There were a couple of unsympathetic snorts. Ryan made a mental note of their names then pushed away from the desk to add another face to the board, set apart from the others. Looking into Dobbs’ myopic brown eyes in blurry Technicolour, he felt a tug somewhere low in his belly he recognised as guilt. He hadn’t known the man, nor worked on building the case against him, but there was no denying the possibility that his department had driven Dobbs to take his own life.
It was more than possible, he amended swiftly. It was downright probable.
He stepped away, putting a physical and emotional distance between himself and the sad, milky-faced man whose bloated body now lay on an impersonal gurney down at the mortuary.
“Reading through DCI Cooper’s notes, I can see there were several good reasons why Dobbs was her prime suspect. First”—he ticked them off on his fingers—“the injuries sustained by Isobel Harris displayed a level of clinical precision and anatomical knowledge suggestive of a healthcare professional or someone working within that field. The investigation ran to veterinary surgeons and local butchers but, ultimately, came to focus on hospitals and GP surgeries after other facts came to light. John Dobbs worked as a hospital technician at the RVI, which isn’t the same as being a world-leading surgeon but it’s a start. Secondly,” he said, tapping his middle finger, “Isobel Harris was a member of an online dating community known as LoveLife. Data released by the company included a list of men she had dated over the course of her membership, which ran to four months in total. John Dobbs was one of them.”
He paused to check they were still paying attention before continuing.
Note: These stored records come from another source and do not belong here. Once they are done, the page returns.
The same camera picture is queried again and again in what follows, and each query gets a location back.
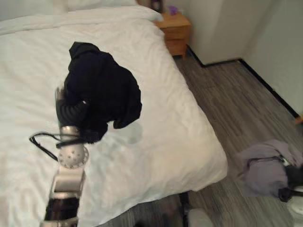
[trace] floor
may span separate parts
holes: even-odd
[[[237,181],[237,153],[268,139],[303,150],[302,133],[293,116],[239,62],[201,68],[188,54],[175,58],[189,89],[206,113],[229,164],[228,176],[199,192],[189,192],[194,208],[203,208],[215,227],[291,227],[286,205],[274,198],[246,198]],[[100,227],[180,227],[177,195],[139,204]]]

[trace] pillow
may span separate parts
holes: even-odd
[[[95,9],[100,7],[136,6],[136,0],[68,0],[68,10]]]
[[[1,0],[0,21],[31,15],[54,15],[67,11],[67,0]]]

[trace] clothing pile
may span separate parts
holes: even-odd
[[[243,161],[243,195],[273,196],[287,202],[303,185],[303,156],[285,142],[270,140],[239,154]]]
[[[76,126],[86,142],[99,141],[110,121],[114,121],[115,129],[121,129],[140,117],[141,91],[129,70],[90,43],[75,42],[70,55],[64,105],[82,108],[80,112],[85,116]]]

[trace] black cloth
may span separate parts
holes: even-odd
[[[90,43],[74,42],[70,55],[64,96],[69,105],[89,103],[80,125],[83,137],[96,142],[106,133],[108,122],[121,129],[140,117],[141,91],[129,70]]]

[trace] white wall
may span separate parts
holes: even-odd
[[[163,0],[164,7],[173,5],[173,6],[178,7],[179,9],[183,9],[183,10],[185,10],[187,8],[189,1],[190,0]],[[150,6],[151,0],[141,0],[140,2],[142,5]]]
[[[277,1],[243,58],[297,113],[303,113],[303,1]]]
[[[243,56],[259,21],[275,0],[191,0],[190,47],[202,63]]]

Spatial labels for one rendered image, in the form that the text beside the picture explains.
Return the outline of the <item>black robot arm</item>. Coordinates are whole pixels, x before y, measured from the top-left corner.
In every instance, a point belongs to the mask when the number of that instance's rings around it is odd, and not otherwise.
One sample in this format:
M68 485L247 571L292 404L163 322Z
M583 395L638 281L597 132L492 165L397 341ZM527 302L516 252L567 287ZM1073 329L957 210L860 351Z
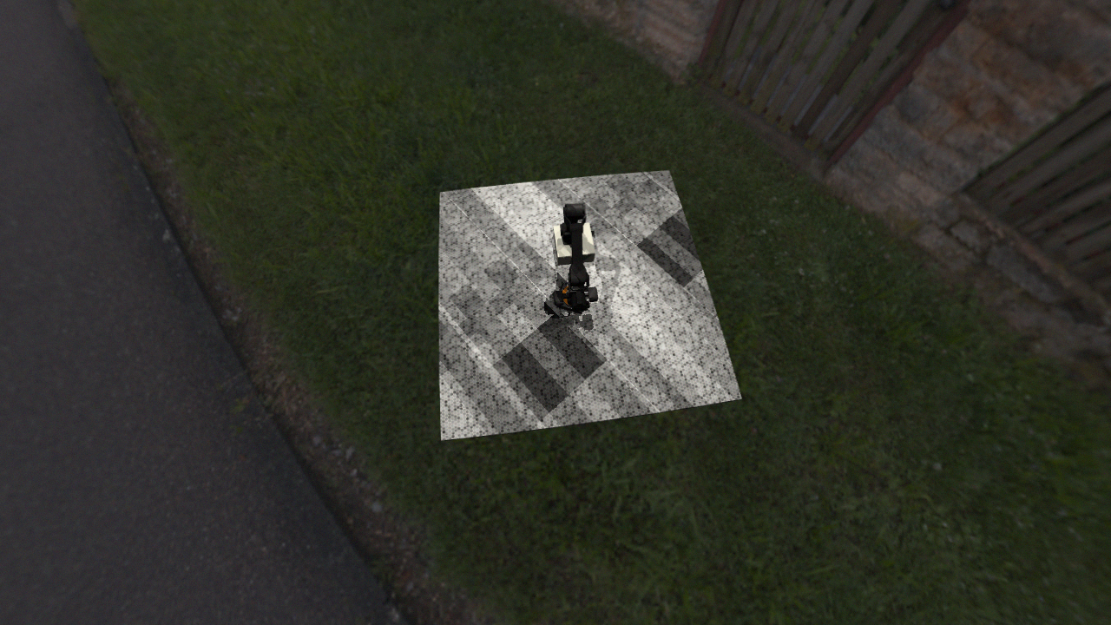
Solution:
M573 313L584 312L590 308L585 301L588 292L588 272L583 265L582 234L585 224L587 211L583 203L565 203L563 206L564 222L560 224L561 239L563 245L572 246L572 264L568 273L569 293L571 293L571 304ZM581 224L578 224L578 219ZM584 286L585 284L585 286Z

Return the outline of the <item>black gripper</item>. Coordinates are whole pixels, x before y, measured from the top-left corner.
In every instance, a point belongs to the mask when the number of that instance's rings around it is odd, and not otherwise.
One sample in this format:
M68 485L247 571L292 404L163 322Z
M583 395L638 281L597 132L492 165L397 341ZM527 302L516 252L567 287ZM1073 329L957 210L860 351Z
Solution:
M568 301L568 305L572 305L570 302L571 293L562 293L562 290L556 290L553 292L553 302L556 302L556 306L564 305L563 302L564 299ZM588 302L598 301L598 289L588 288L588 292L585 293L585 299L588 299Z

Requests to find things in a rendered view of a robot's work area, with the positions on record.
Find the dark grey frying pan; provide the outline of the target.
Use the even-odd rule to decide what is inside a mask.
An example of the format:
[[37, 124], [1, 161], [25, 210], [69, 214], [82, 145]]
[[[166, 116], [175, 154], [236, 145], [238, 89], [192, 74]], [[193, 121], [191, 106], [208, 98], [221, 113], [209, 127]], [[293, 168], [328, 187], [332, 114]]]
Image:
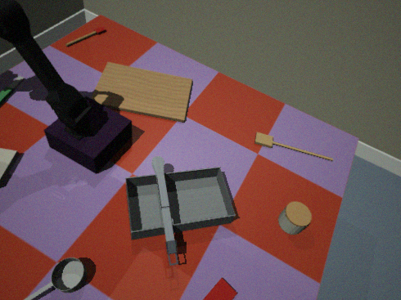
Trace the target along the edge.
[[87, 274], [86, 266], [78, 258], [64, 258], [53, 268], [51, 275], [52, 282], [43, 286], [36, 293], [29, 295], [25, 300], [36, 298], [52, 286], [63, 293], [73, 293], [84, 284]]

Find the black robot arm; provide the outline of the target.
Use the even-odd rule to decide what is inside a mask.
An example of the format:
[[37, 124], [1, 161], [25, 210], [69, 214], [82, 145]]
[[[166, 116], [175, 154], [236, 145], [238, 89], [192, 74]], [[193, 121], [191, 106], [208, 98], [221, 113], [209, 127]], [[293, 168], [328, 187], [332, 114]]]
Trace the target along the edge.
[[16, 0], [0, 0], [0, 38], [15, 46], [48, 90], [45, 99], [57, 118], [65, 125], [64, 131], [78, 140], [87, 136], [94, 129], [87, 118], [92, 106], [76, 87], [65, 83], [57, 73], [35, 42], [27, 15]]

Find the wooden board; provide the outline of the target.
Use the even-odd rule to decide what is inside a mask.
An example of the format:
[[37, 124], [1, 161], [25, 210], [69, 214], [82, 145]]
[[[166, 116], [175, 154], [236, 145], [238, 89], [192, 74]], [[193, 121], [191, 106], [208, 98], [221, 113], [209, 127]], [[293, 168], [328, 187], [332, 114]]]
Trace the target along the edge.
[[192, 79], [107, 62], [91, 99], [106, 108], [184, 123]]

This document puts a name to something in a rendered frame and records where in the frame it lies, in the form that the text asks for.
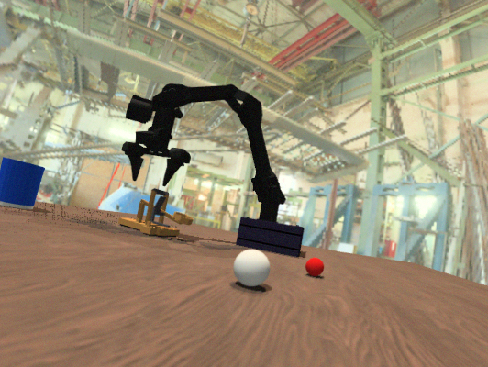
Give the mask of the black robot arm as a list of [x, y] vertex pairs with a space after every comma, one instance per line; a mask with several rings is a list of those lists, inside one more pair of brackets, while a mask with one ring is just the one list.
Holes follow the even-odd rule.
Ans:
[[[192, 102], [219, 100], [225, 100], [238, 114], [249, 136], [256, 169], [255, 178], [251, 178], [251, 182], [253, 191], [258, 196], [258, 202], [261, 202], [258, 220], [279, 223], [277, 222], [279, 205], [284, 205], [286, 197], [270, 166], [261, 128], [263, 116], [261, 102], [250, 93], [239, 90], [233, 84], [186, 87], [183, 84], [168, 83], [160, 93], [152, 97], [152, 100], [133, 95], [128, 103], [126, 118], [146, 124], [150, 122], [151, 115], [155, 111], [152, 125], [166, 126], [172, 130], [175, 118], [183, 116], [180, 106]], [[165, 141], [164, 128], [150, 127], [149, 131], [136, 131], [136, 144], [144, 146], [159, 144], [158, 146], [164, 147]]]

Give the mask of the white ball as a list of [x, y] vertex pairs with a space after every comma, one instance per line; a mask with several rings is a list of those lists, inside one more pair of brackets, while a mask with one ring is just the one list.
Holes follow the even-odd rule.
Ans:
[[267, 279], [270, 264], [263, 252], [246, 250], [235, 259], [233, 271], [241, 284], [256, 286]]

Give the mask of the red ball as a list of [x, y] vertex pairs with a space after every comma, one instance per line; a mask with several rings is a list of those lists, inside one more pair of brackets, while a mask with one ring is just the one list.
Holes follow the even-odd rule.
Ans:
[[307, 261], [305, 268], [309, 275], [317, 276], [324, 271], [324, 264], [318, 258], [313, 258]]

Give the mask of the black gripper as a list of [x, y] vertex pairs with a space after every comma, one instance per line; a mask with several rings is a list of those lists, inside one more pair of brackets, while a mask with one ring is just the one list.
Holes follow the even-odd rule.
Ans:
[[[170, 159], [166, 159], [167, 166], [162, 180], [162, 186], [166, 186], [166, 184], [171, 180], [175, 172], [181, 166], [184, 166], [185, 163], [190, 163], [191, 155], [184, 149], [173, 148], [173, 147], [171, 147], [170, 150], [167, 149], [169, 141], [172, 138], [172, 130], [170, 128], [166, 126], [156, 125], [156, 124], [152, 125], [152, 127], [154, 127], [154, 129], [164, 128], [165, 138], [166, 138], [164, 147], [158, 146], [159, 145], [158, 144], [158, 145], [146, 146], [147, 148], [143, 148], [141, 145], [136, 144], [136, 142], [132, 143], [126, 141], [123, 144], [122, 151], [124, 151], [125, 154], [128, 156], [128, 158], [130, 159], [131, 168], [132, 168], [131, 174], [132, 174], [133, 181], [137, 181], [138, 179], [139, 170], [144, 160], [143, 158], [141, 158], [142, 155], [149, 154], [149, 155], [170, 158]], [[158, 153], [158, 151], [162, 153]]]

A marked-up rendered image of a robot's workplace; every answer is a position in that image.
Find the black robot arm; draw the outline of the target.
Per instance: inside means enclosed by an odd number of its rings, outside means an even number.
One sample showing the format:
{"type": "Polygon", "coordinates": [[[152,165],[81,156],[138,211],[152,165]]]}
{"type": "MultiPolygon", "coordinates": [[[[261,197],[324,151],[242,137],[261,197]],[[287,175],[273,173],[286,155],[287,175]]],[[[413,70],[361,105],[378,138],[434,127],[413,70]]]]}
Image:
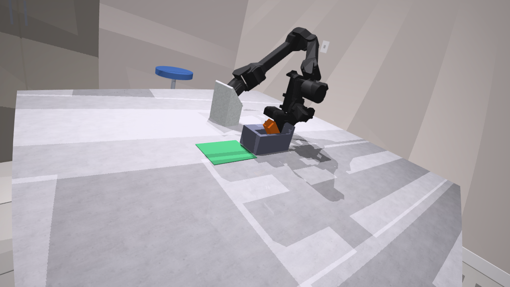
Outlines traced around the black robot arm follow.
{"type": "MultiPolygon", "coordinates": [[[[286,75],[291,77],[287,91],[319,104],[326,96],[328,85],[319,82],[321,73],[318,67],[318,49],[317,36],[306,28],[296,27],[287,35],[282,45],[266,55],[260,62],[250,63],[234,70],[232,74],[235,78],[227,85],[233,87],[237,96],[240,96],[243,91],[250,91],[260,85],[266,79],[266,72],[292,51],[303,50],[306,51],[306,58],[300,67],[303,76],[293,70],[287,73],[286,75]]],[[[298,99],[295,99],[288,106],[287,111],[292,112],[299,122],[307,122],[309,119],[313,119],[315,112],[313,108],[304,106],[304,100],[298,103],[298,99]]]]}

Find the orange l-shaped part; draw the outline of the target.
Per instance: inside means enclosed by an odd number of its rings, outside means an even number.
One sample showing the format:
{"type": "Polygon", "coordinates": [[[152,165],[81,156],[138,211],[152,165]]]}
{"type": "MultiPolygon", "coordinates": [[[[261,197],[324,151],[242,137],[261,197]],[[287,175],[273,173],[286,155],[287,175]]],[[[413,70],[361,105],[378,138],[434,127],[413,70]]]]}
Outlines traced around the orange l-shaped part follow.
{"type": "Polygon", "coordinates": [[[277,124],[275,121],[273,120],[270,120],[268,119],[264,124],[263,124],[267,134],[271,134],[271,133],[280,133],[279,132],[279,129],[277,127],[277,124]]]}

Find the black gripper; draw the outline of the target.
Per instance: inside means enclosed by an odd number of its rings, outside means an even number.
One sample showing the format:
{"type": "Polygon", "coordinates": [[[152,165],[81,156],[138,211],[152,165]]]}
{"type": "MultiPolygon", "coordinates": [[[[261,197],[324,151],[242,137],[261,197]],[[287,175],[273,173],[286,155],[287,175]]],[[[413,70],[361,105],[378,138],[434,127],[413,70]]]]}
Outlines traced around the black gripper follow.
{"type": "Polygon", "coordinates": [[[304,100],[302,96],[298,96],[288,91],[286,91],[286,93],[283,93],[282,96],[284,97],[283,105],[279,105],[279,107],[282,109],[279,109],[276,106],[266,106],[263,112],[263,114],[270,117],[276,122],[280,133],[282,133],[282,129],[286,122],[290,123],[293,126],[297,122],[299,122],[292,112],[289,113],[287,111],[288,106],[290,106],[291,103],[295,101],[295,99],[298,99],[298,103],[301,103],[301,101],[304,100]]]}

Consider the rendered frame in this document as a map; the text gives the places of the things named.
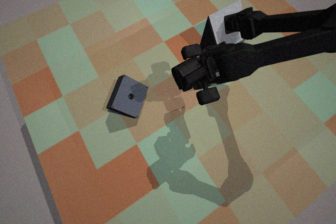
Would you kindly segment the dark grey sloped panel with hole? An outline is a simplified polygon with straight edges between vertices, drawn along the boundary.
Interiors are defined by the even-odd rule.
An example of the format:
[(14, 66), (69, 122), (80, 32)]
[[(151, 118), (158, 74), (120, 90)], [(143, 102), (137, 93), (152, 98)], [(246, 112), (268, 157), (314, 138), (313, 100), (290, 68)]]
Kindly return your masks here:
[(148, 86), (129, 76), (119, 76), (106, 108), (113, 113), (138, 118), (147, 90)]

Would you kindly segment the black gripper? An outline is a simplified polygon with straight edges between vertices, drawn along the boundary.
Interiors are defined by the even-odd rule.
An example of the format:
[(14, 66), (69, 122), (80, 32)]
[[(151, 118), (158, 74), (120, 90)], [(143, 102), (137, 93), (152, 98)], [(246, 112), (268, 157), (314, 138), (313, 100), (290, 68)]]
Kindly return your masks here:
[[(199, 44), (185, 46), (181, 50), (181, 54), (184, 60), (186, 60), (187, 58), (191, 58), (192, 56), (197, 57), (201, 53), (202, 48)], [(194, 90), (203, 89), (196, 93), (200, 105), (205, 105), (211, 102), (218, 101), (220, 99), (217, 87), (208, 88), (209, 86), (211, 86), (211, 84), (208, 83), (208, 80), (205, 77), (199, 79), (199, 82), (193, 84), (192, 86)]]

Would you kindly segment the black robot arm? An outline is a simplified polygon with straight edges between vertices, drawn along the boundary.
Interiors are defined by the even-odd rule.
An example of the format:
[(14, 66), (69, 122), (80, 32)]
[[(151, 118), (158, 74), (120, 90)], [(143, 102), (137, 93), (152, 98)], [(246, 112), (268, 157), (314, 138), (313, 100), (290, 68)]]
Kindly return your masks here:
[[(299, 32), (259, 44), (226, 43), (206, 47), (171, 69), (179, 90), (205, 77), (222, 84), (250, 76), (258, 68), (319, 53), (336, 53), (336, 3), (327, 9), (266, 15), (253, 7), (224, 16), (226, 34), (240, 31), (252, 40), (264, 32)], [(218, 69), (220, 76), (216, 76)]]

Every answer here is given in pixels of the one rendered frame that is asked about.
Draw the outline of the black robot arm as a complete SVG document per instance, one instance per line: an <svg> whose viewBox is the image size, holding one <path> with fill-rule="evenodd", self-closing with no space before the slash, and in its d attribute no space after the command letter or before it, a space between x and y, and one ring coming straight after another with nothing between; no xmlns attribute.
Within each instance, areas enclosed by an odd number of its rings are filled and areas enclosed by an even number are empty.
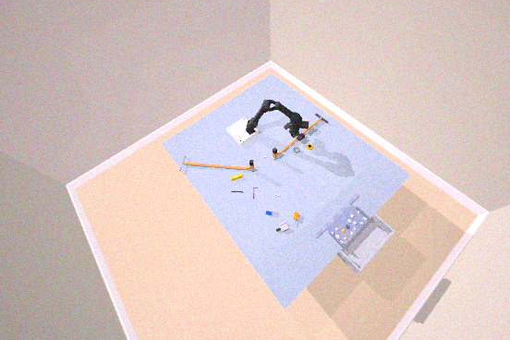
<svg viewBox="0 0 510 340"><path fill-rule="evenodd" d="M271 103L274 104L275 106L270 108ZM258 126L259 119L262 117L262 115L264 113L272 112L274 110L278 110L284 115L288 116L290 119L289 124L292 124L291 127L293 129L297 129L298 127L309 129L309 121L302 121L302 117L300 116L299 113L292 112L291 110L283 106L280 102L276 102L274 100L264 100L261 105L261 109L258 111L258 113L248 121L246 126L246 132L250 135L254 133L255 132L254 128Z"/></svg>

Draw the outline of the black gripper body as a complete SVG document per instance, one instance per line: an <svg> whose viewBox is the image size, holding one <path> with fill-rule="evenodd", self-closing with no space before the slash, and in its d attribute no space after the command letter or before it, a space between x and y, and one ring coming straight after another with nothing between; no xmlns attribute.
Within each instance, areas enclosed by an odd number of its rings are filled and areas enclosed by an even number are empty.
<svg viewBox="0 0 510 340"><path fill-rule="evenodd" d="M290 129L289 132L293 133L295 136L297 136L297 139L299 141L303 140L305 138L305 135L303 133L299 134L299 132L298 132L299 127L297 129L293 129L291 126L292 126L291 124L287 123L286 125L284 125L284 129L287 130L289 128Z"/></svg>

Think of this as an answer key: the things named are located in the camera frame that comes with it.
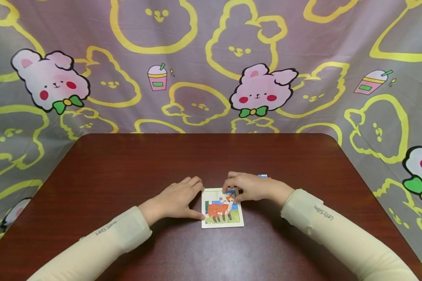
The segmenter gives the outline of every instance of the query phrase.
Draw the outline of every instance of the hand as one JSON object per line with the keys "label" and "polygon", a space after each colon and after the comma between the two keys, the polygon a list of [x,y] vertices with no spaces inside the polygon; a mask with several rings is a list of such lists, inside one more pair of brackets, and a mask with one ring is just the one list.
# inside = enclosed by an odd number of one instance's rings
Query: hand
{"label": "hand", "polygon": [[159,195],[139,206],[148,226],[162,218],[189,218],[204,220],[205,216],[191,210],[189,204],[197,193],[203,191],[202,179],[187,177],[180,183],[173,183]]}
{"label": "hand", "polygon": [[281,181],[271,178],[262,178],[254,174],[229,172],[222,192],[226,193],[228,188],[237,187],[244,191],[238,195],[235,202],[246,200],[271,199],[280,206],[283,206],[286,199],[294,192],[294,189]]}

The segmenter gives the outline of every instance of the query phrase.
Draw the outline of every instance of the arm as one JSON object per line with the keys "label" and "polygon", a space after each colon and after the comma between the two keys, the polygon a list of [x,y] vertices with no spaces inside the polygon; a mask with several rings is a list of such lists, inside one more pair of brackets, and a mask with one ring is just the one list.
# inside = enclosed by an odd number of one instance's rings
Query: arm
{"label": "arm", "polygon": [[418,280],[388,246],[308,192],[252,174],[229,172],[228,176],[223,191],[237,186],[244,193],[236,201],[267,198],[283,206],[284,219],[327,248],[358,279]]}
{"label": "arm", "polygon": [[289,196],[281,216],[327,248],[359,280],[418,280],[388,246],[302,189]]}
{"label": "arm", "polygon": [[152,234],[152,224],[165,217],[205,219],[189,209],[203,190],[202,180],[187,177],[158,196],[132,207],[83,237],[34,273],[28,281],[89,281],[98,278],[120,255],[134,250]]}
{"label": "arm", "polygon": [[57,255],[28,281],[95,280],[120,255],[141,245],[151,234],[140,209],[133,207]]}

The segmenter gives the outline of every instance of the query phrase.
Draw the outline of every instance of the cartoon deer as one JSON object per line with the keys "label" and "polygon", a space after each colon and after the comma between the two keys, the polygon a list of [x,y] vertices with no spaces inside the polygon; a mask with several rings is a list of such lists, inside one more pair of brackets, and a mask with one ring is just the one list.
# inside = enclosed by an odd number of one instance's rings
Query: cartoon deer
{"label": "cartoon deer", "polygon": [[206,218],[212,217],[214,222],[220,222],[219,215],[222,215],[222,219],[225,222],[225,214],[227,214],[228,219],[231,220],[230,212],[234,202],[234,196],[231,194],[226,199],[220,198],[219,201],[222,204],[210,204],[208,206],[208,213],[205,215]]}

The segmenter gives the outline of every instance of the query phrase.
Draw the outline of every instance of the cartoon drink cup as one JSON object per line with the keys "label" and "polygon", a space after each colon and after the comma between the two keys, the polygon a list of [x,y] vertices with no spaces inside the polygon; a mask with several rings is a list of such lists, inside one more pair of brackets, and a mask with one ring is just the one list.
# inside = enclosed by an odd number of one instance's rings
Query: cartoon drink cup
{"label": "cartoon drink cup", "polygon": [[361,82],[359,83],[358,87],[354,91],[357,94],[365,94],[370,95],[376,89],[378,89],[381,85],[383,85],[388,80],[388,75],[391,74],[393,71],[383,71],[383,70],[375,70],[366,75]]}
{"label": "cartoon drink cup", "polygon": [[167,71],[164,68],[165,64],[154,65],[149,68],[147,75],[152,87],[152,91],[162,91],[167,86]]}

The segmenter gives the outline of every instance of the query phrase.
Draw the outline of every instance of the wooden table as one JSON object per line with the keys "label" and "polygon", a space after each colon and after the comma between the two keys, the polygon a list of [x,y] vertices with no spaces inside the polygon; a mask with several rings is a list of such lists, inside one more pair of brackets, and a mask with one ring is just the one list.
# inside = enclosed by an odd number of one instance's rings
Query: wooden table
{"label": "wooden table", "polygon": [[[323,199],[392,248],[422,280],[422,264],[341,148],[323,134],[89,134],[79,139],[0,242],[0,280],[25,280],[80,237],[170,183],[227,172],[268,174]],[[192,205],[200,210],[200,198]],[[164,219],[99,280],[354,280],[269,201],[242,203],[245,227],[202,229]]]}
“Finally, and perhaps most damning, CCTV footage from Fenwick department store showed an altercation between John Dobbs and Isobel Harris at the perfume counter where she worked, two days after their date on 17th June. Messages retrieved from her mobile phone provider and other social media sites tell us the date did not go well and she left early, apparently because Dobbs had not been honest in his online dating profile and because he was, in her own words, ‘old and weird’. She was twenty-two, he was a man in his late forties but passed himself off as being ten years younger and a senior consultant. Taken together with the criminal profile created by our forensic psychologist, the working theory was that Dobbs couldn’t stand to be rejected by Harris and so tortured and killed her in retribution.”
His eyes fell on the pretty, smiling face of Isobel Harris and he was silent for a long moment.
“But?”
Phillips’ voice interrupted his reverie.
“But what?”
“You were about to tell us why that theory was all wrong,” Phillips supplied, reaching for the emergency Kit Kat he had stowed in one of his pockets. “Unless you think Dobbs killed Harris after all?”
Ryan resisted the terrible urge to laugh.
“Until we hear from the pathologist and the CSI team, we only have initial observations to rely on. But,” he enunciated the word for Phillips’ benefit, “there’s a striking resemblance in the manner we found both women, and not just physically. Look at the behaviour leading up to their deaths: each time, their killer did his research to make sure they lived alone. The last thing he would have wanted is an interruption. That must have involved days or weeks of surveillance ahead of killing them, which suggests very high levels of control. That’s mirrored in the way each woman was killed. He took his time, he was methodical, he planned ahead and, unless we find a murder weapon, it looks like he brought his own tools and cleaned up after himself on both occasions.”
“But with Harris, the process was much longer,” MacKenzie said. “He kept her alive for almost fifteen hours before finishing her. It was a marathon.”
Ryan heard the wobble in her voice and chose to ignore it, not because he deemed it unworthy but because he knew MacKenzie was strong enough to handle herself.
“That’s true, which suggests Cooper didn’t interest him except as a vessel. At this point, it’s still possible that Dobbs murdered Harris, if not Cooper. Why else did he have such an extreme reaction? Why run like he did? If there was nothing to hide, he could have come in for questioning without any fuss.”
“Dobbs had a history of depression and anxiety,” Phillips put in. “That may explain the overreaction.”
“Maybe,” Ryan conceded, but was not convinced. “In light of what we discovered today, we can’t ignore the possibility that Dobbs didn’t kill either woman and that some other reason exists to explain why he ran.”
“Sir?”
Ryan searched the room for the source of the interruption and found Lowerson’s eager face.
“If Dobbs wasn’t responsible, does that mean we’ve got a serial on our hands?”